Monday, April 16, 2007

A Thought Experiment

Stories like this always remind me of just how hard it is going to get, and how quickly, on this planet in the next decade:
OSLO (Reuters) - Droughts, floods and rising seas linked to global warming could spur conflicts in coming decades, experts said on Monday, the eve of a first U.N. Security Council debate on climate change.

And the poor in tropical regions of Africa and Asia are likely to suffer most, perhaps creating tensions with rich nations in the temperate north which are likely to escape the worst effects of warming widely blamed on use of fossil fuels.

"Global warming increases the potential for conflict," said Janos Bogardi, head of the U.N. University's Institute for Environment and Human Security in Bonn.

"The most imminent effect is probably desertification and land degradation," he told Reuters. His group has projected that climate change might force hundreds of millions of people from their homes in the long term.
Estimates are that planet Earth can sustain roughly one-third to one-half the current population. The cynic in me says maybe this current attitude of "sustainable growth" is merely a way to commit planetary genocide.

Why do I say this? Here's a thought experiment (with apologies to David Suzuki):
Take a bacteria, one single cell, and put it in a vial that's filled to the brim with food. Let's say this cell divides every minute, creating an exponential growth: in one minute, there are two cells; after two minutes, four cells; after three, eight cells, and so on.

Now let's assume that this closed system (important point) is just big enough to support this kind of growth for one hour. When is the vial half full?

At 59 minutes, of course. At 58 minutes, it's one-fourth full. At 57 minutes, it's one-eighth full. At 56, one-sixteenth, and at 55 minutes, it's 1/32nd, or roughly three percent, full.
If one of the bacteria was prescient enough at 55 minutes to say, "Hey, in like five generations, we'll be out of food!" most of the Republican bacteria in the vial would say, "Why, you're nuts! 97% of the world is still full of food!" and go on driving their food-guzzling SUVs.

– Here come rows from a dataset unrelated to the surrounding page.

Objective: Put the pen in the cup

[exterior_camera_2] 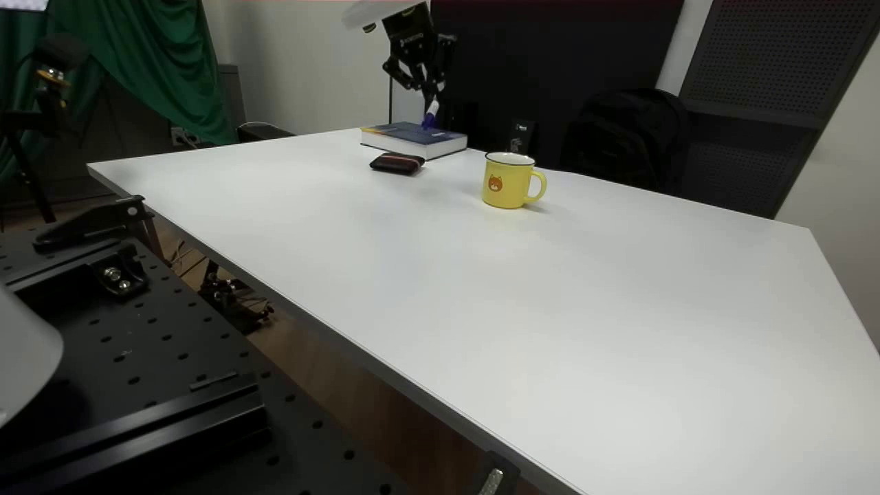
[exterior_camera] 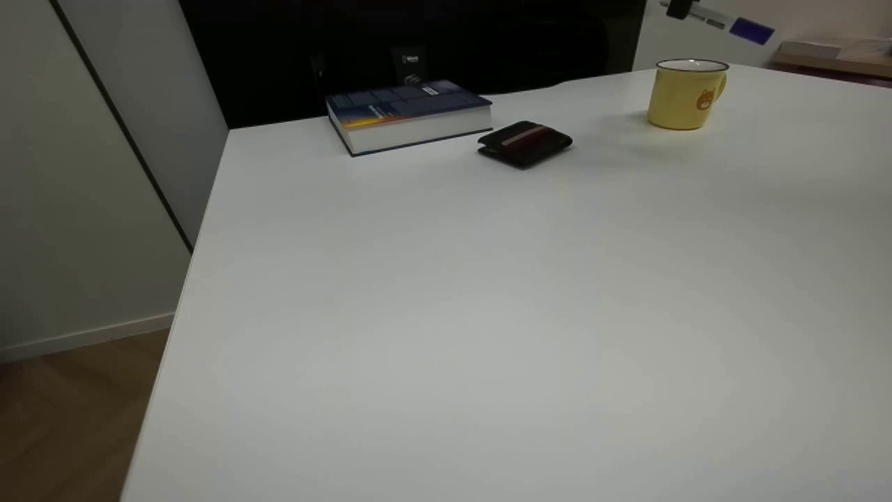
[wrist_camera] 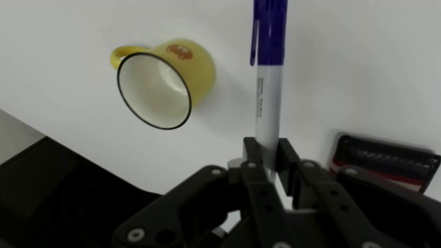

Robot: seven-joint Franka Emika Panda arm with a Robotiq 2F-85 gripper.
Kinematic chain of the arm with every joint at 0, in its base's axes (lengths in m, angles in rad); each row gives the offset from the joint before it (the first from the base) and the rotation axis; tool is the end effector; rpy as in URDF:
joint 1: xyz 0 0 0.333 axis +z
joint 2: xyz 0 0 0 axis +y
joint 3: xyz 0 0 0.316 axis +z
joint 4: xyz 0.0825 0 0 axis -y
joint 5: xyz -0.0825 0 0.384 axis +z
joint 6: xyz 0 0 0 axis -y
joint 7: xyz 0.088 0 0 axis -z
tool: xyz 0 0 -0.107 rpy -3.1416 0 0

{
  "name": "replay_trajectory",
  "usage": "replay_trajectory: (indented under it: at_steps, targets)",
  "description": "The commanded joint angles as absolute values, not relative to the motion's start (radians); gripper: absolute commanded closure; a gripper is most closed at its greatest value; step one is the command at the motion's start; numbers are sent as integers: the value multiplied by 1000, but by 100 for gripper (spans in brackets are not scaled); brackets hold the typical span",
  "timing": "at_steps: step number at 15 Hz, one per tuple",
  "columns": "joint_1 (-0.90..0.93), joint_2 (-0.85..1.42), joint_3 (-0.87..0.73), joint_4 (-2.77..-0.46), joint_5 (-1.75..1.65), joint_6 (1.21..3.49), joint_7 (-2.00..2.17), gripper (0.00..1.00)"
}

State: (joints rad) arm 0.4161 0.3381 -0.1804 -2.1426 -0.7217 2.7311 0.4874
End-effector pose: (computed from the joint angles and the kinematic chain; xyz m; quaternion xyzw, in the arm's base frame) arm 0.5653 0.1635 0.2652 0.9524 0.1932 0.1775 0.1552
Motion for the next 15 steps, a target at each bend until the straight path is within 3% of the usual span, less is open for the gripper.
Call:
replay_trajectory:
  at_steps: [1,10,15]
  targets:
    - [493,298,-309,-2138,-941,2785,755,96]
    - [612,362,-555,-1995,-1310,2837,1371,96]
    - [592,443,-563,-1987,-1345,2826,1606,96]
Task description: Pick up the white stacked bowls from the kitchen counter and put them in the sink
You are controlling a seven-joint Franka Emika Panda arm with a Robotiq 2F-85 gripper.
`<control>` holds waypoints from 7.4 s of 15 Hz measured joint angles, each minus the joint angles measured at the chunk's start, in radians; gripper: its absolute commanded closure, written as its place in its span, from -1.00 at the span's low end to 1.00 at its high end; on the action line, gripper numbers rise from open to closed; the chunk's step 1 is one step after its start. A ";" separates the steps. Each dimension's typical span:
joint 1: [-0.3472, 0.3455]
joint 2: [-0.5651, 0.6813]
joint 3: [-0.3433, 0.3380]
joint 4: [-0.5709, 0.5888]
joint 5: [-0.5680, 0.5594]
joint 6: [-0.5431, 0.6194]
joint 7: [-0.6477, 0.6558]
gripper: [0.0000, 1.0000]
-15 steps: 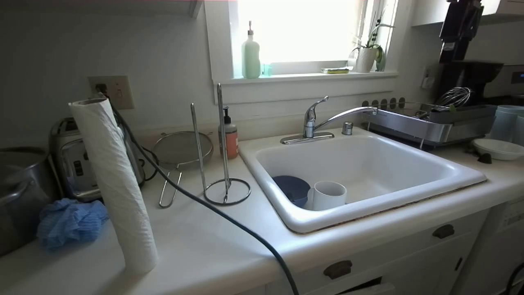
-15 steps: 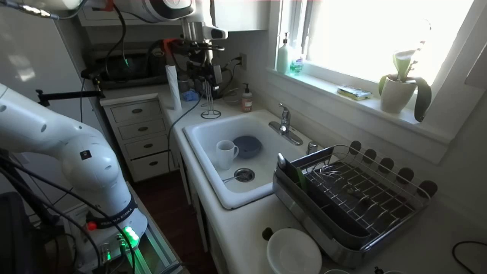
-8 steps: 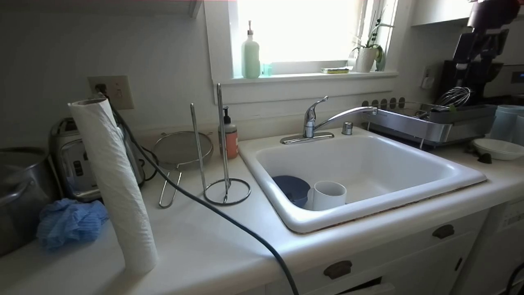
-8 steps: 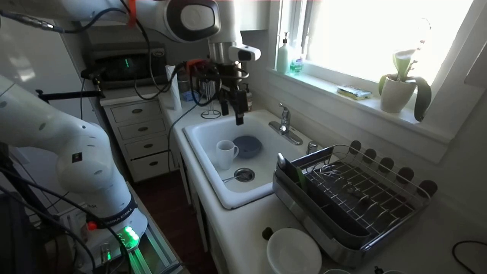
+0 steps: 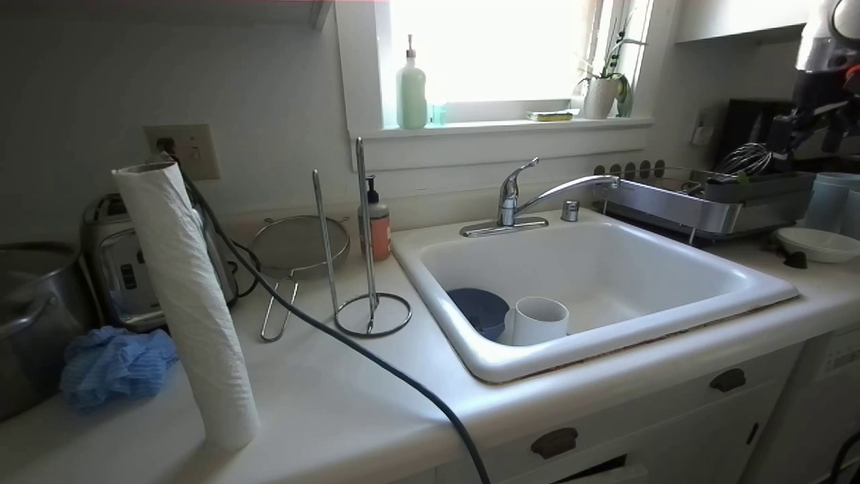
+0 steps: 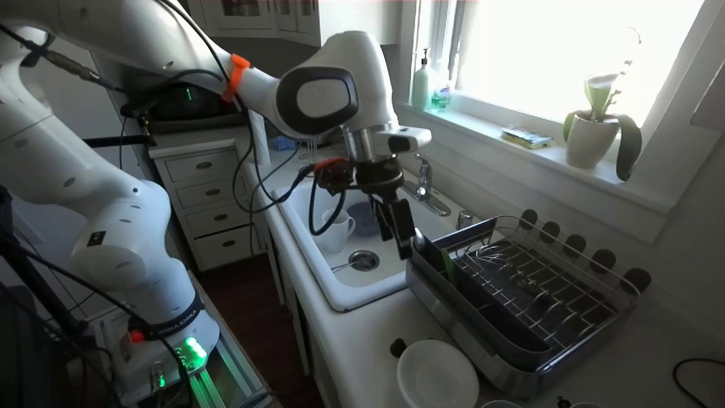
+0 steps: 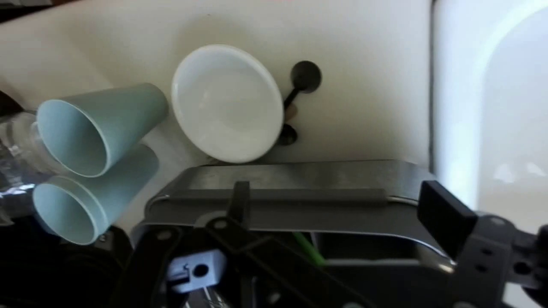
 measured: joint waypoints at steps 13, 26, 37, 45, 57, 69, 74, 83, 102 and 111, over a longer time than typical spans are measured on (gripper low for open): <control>-0.091 0.232 -0.047 0.007 -0.185 0.007 0.226 -1.00; -0.070 0.342 -0.118 -0.013 -0.326 0.251 0.302 -0.98; -0.064 0.445 -0.161 0.012 -0.377 0.446 0.342 -0.48; -0.044 0.484 -0.174 0.022 -0.377 0.473 0.342 -0.33; -0.038 0.558 -0.190 0.063 -0.353 0.473 0.305 0.95; -0.035 0.423 -0.219 -0.016 -0.340 0.433 0.237 0.94; -0.042 0.199 -0.210 -0.196 -0.503 0.412 0.178 0.94; 0.135 -0.043 -0.151 -0.324 -0.646 0.363 0.060 0.94; 0.782 -0.356 -0.189 -0.302 -0.286 -0.297 -0.460 0.94; 0.991 -0.428 -0.270 -0.301 -0.297 -0.282 -0.463 0.78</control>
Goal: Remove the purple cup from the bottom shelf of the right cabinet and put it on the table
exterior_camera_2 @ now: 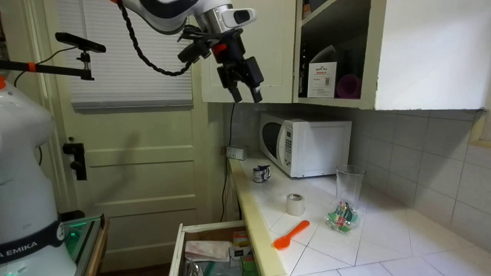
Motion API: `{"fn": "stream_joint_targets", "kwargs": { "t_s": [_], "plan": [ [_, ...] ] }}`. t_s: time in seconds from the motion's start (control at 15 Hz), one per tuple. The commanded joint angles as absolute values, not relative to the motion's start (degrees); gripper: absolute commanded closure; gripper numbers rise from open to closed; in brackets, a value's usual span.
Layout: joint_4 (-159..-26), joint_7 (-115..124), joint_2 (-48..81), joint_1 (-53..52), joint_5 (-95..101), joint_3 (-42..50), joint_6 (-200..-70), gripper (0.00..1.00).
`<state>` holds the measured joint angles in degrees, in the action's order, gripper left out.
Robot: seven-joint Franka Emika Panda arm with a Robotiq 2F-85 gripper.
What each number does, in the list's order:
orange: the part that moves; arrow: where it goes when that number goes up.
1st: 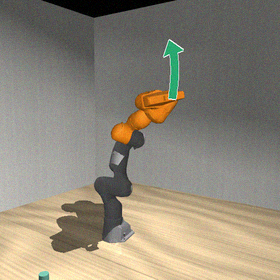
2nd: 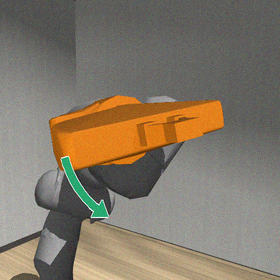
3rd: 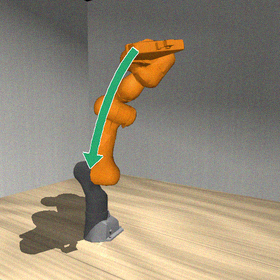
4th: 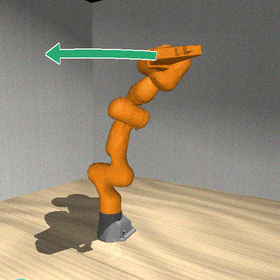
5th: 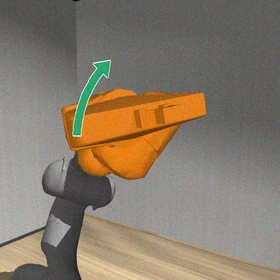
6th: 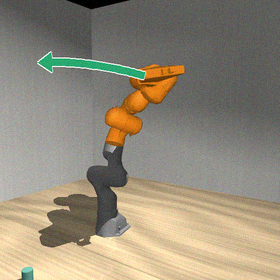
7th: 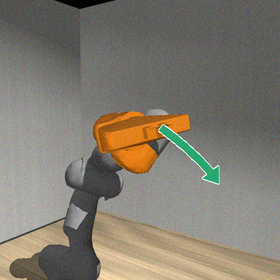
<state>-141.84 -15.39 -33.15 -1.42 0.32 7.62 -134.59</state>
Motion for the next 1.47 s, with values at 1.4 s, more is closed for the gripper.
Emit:
{"fn": "stream_joint_targets", "kwargs": {
  "t_s": [1.4],
  "plan": [
    [-109.0, -16.0, 6.0, -4.6, 5.9, 8.7, -177.0, 0.0]
  ]
}}
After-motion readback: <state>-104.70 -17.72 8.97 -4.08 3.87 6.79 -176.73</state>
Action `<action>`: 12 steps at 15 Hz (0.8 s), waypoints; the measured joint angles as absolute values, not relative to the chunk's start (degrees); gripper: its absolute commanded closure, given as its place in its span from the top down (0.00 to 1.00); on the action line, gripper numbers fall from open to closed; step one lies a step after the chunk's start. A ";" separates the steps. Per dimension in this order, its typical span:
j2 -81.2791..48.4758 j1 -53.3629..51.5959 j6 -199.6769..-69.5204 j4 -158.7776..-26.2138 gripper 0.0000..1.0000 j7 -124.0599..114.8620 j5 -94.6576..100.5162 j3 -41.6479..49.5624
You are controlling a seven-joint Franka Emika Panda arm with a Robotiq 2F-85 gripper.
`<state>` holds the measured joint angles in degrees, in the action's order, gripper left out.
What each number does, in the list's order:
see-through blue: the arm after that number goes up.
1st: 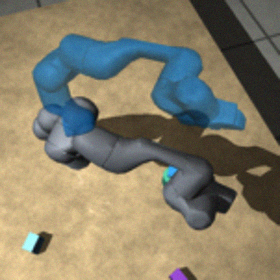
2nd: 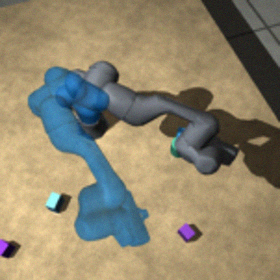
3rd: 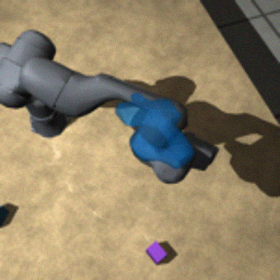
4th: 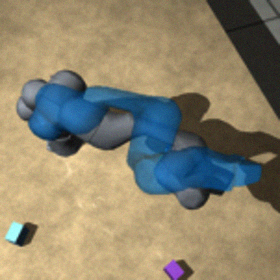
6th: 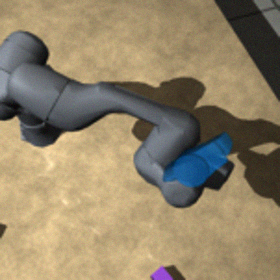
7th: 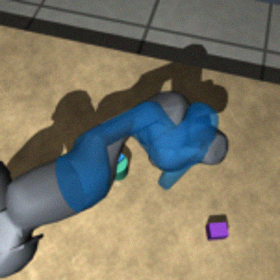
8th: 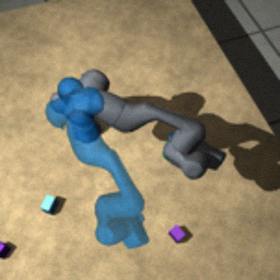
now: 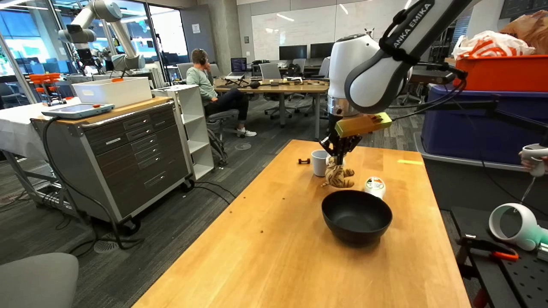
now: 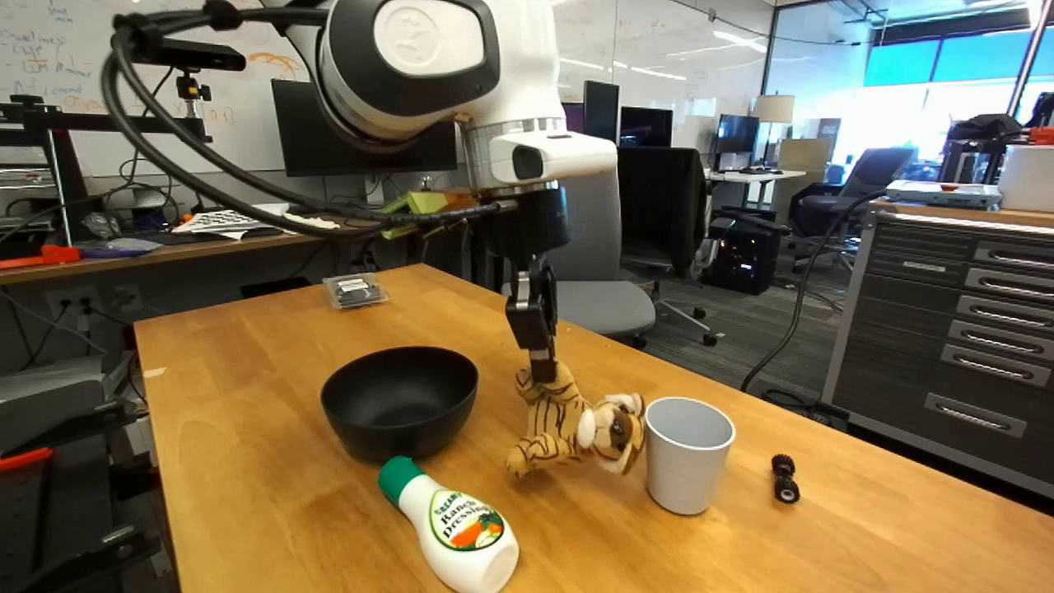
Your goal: Put the toy tiger in the black bowl
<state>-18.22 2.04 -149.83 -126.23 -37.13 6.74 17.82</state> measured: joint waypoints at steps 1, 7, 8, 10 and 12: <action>-16.61 1.28 -149.67 -127.16 0.03 -37.20 6.79 17.81; -3.19 -0.57 -146.57 -134.30 0.03 -37.10 8.18 14.39; -0.51 -0.54 -145.47 -135.79 0.03 -36.72 8.14 13.09; 4.77 -0.51 -142.52 -138.85 0.03 -34.85 7.05 10.14; 9.22 -0.49 -139.74 -141.61 0.03 -33.09 5.67 7.43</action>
<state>9.22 -0.49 -139.74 -141.61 -33.09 5.67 7.43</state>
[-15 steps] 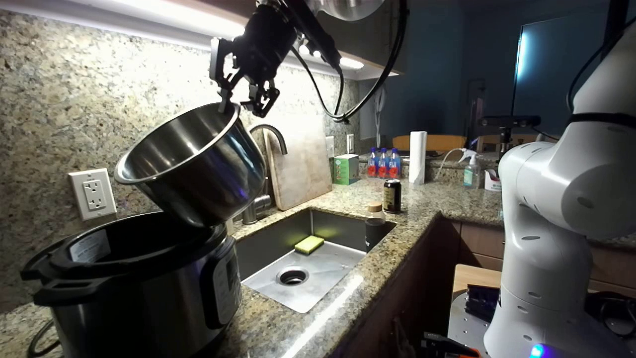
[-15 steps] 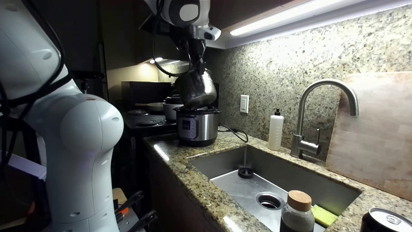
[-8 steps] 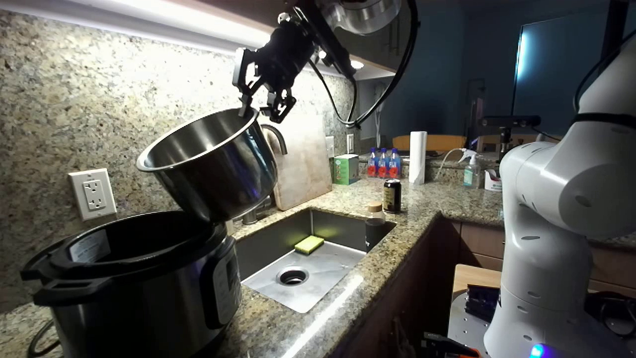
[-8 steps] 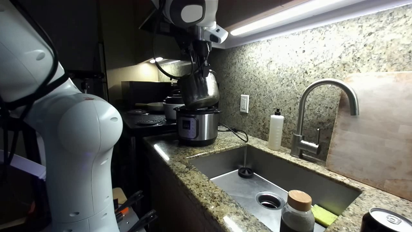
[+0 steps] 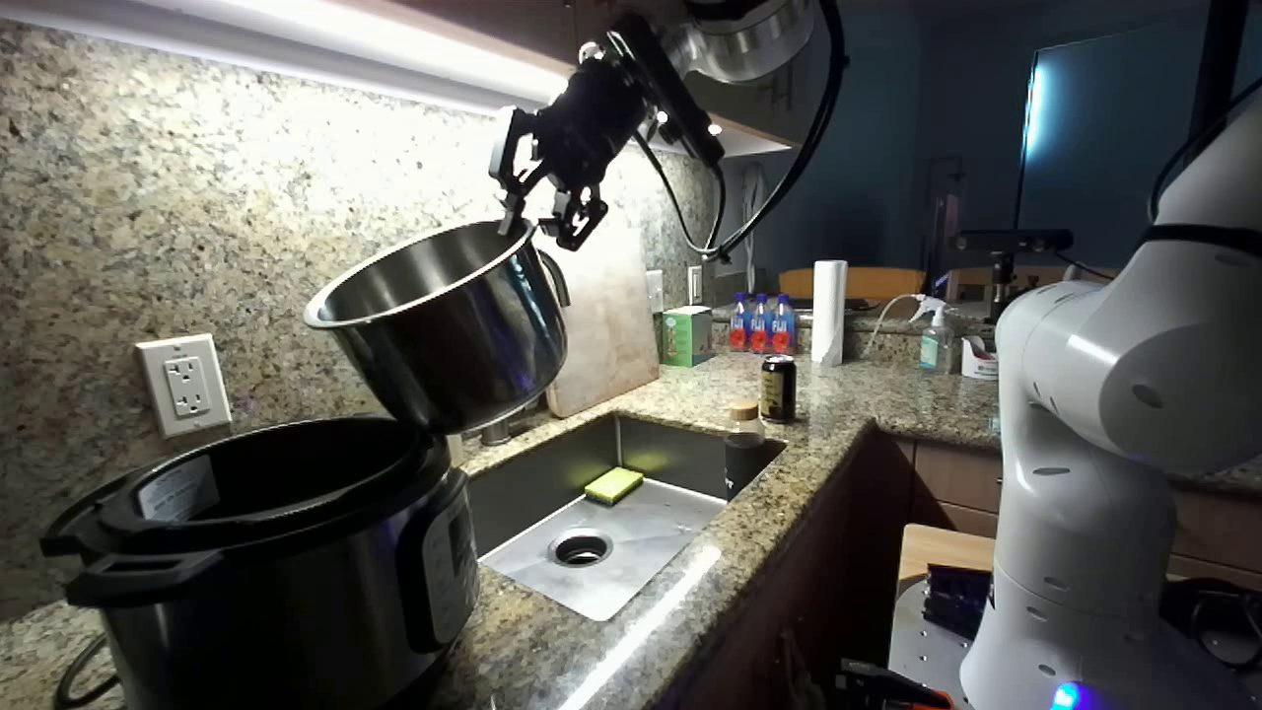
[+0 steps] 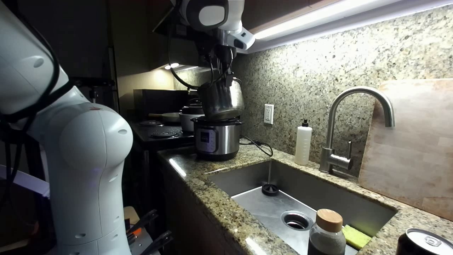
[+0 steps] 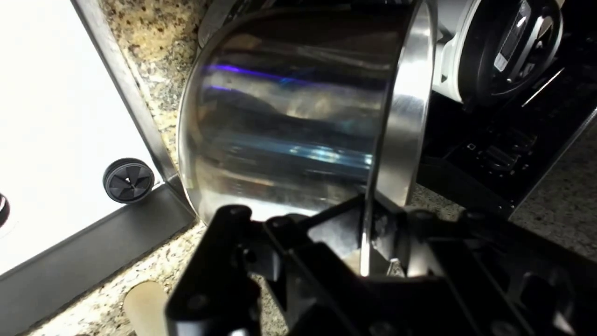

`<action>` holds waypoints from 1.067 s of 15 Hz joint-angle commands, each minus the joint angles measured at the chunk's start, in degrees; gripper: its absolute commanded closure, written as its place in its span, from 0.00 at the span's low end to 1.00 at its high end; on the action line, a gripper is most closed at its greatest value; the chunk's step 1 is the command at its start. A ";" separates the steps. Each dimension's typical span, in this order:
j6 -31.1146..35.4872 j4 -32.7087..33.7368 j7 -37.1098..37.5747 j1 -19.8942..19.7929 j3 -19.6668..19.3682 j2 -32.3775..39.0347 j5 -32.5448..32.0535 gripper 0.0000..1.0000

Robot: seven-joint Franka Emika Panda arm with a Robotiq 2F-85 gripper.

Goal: Put the silver pot into the sink.

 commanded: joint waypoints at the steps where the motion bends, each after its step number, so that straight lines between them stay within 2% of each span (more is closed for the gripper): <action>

Notice something else, tho: in a closed system, no matter how efficiently you were to recycle food, you will eventually reach a limit where you can no longer sustain growth, and in fact, will kill the world.

Now, you could make the case that the bacteria should just build new worlds. OK, let's give them the technology to do just that. Let's say that by the 59th minute, they've built three new vials (quite the accomplishment), and so in minute sixty, just in the nick of time, they send half their people to one of the new "worlds".

In just two further minutes, all four of the vials will be full.

Resources are a zero-sum game. Yes, the universe is infinite, but there are constraints on what we can do, so effectively, the universe is not infinite, and certainly, certainly, our planet is not.

Given recent news about our oceans particularly our coral reefs, about our polar ice packs and caps, our honeybees and about fish, we are in the fifty-ninth minute.

But hey, let's be worried about gay marriage and the hateful words of an idiot, shall we?